Compellingly researched and argued, a very different and provocative account of how the civil rights movement unfolded and how it’s remembered.

This book contextualizes the continued civil rights effort within the framework of those who struggled and preserved before. In an era where politicians and citizens are quick to criticize todays movement in comparison to a more comfortable, static, and white-washed version of MLK and Rosa Parks, Theoharis adds context and color to history – allowing todays activists to see their work as a continued and natural extension of that which came before.Additionally, Theoharis approaches civil rights from an atypical perspective, that of the “polite racism” that defined the North throughout the civil rights era – and which is still evident today, specifically in the northwest. She calls out silence as being as deadly as direct violence in that “such silences are comfortable. It is easier to castigate protesters as “thugs” unwilling to work through the proper processes than for media outlets to hold accountable neighbors and public officials who didn’t listen when they had.
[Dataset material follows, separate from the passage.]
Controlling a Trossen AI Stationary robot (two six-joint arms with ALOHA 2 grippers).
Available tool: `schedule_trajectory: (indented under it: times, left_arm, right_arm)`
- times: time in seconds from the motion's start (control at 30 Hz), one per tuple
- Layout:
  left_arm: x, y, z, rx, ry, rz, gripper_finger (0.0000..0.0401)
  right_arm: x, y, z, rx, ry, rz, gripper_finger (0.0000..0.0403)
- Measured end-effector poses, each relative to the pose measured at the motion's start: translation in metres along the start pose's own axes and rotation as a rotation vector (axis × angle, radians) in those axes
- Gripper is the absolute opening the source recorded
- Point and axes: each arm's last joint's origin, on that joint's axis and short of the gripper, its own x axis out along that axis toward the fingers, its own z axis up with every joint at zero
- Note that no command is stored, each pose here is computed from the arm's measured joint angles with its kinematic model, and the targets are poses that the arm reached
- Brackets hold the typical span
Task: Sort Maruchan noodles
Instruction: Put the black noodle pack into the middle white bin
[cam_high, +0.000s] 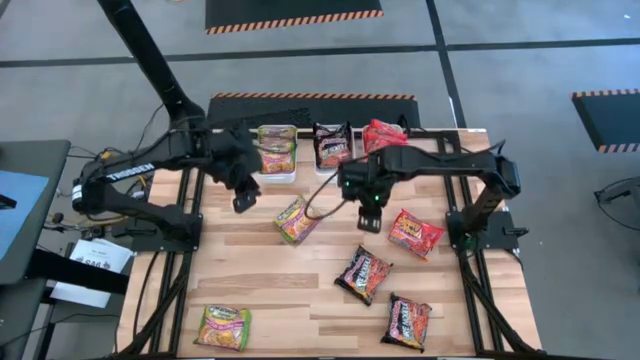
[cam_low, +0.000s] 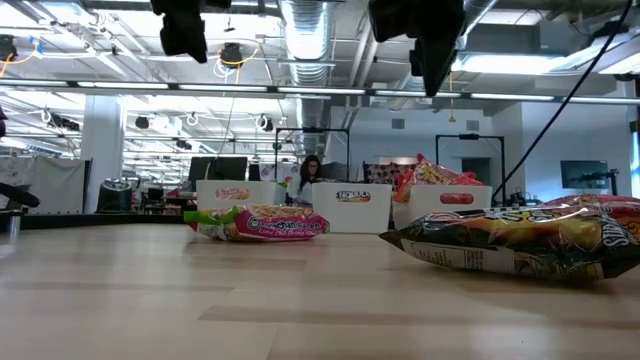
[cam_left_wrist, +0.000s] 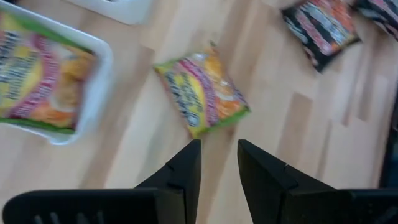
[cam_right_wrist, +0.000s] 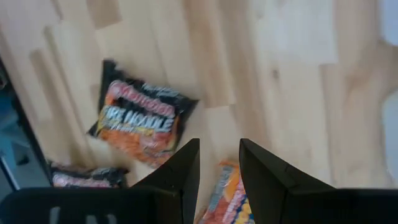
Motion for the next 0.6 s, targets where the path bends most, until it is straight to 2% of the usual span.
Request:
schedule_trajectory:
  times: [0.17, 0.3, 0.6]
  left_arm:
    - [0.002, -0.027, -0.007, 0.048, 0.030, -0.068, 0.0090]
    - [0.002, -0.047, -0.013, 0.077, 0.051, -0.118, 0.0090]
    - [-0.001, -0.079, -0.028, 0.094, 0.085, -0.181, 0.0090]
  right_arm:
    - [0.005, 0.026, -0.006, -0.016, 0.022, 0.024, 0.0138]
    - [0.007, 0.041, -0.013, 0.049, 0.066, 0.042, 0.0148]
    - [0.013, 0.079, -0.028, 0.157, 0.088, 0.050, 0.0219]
It is easier to cast the people who rose up as the problem, rather than focus on the readers who stayed silent for years amidst police injustice and injustice”.This book is easily accessible, highly relevant, and extremely humbling.

Thank you to Jeanne Theoharis for calling out the many ways in which the Civil Rights Movement is now being “managed” in terms of its inception, its triumphs and failures, and the organizations and individual citizens involved. I feel that her application of the Ten Rules of the Montgomery Bus Boycott and its implications for today’s movement/s is perhaps the book’s most valuable contribution to its readers.

Dry, information is not new, not impressed with the writing skill of the author.

I bought the hard cover version and was pleased. Arrived in new condition and it is a book.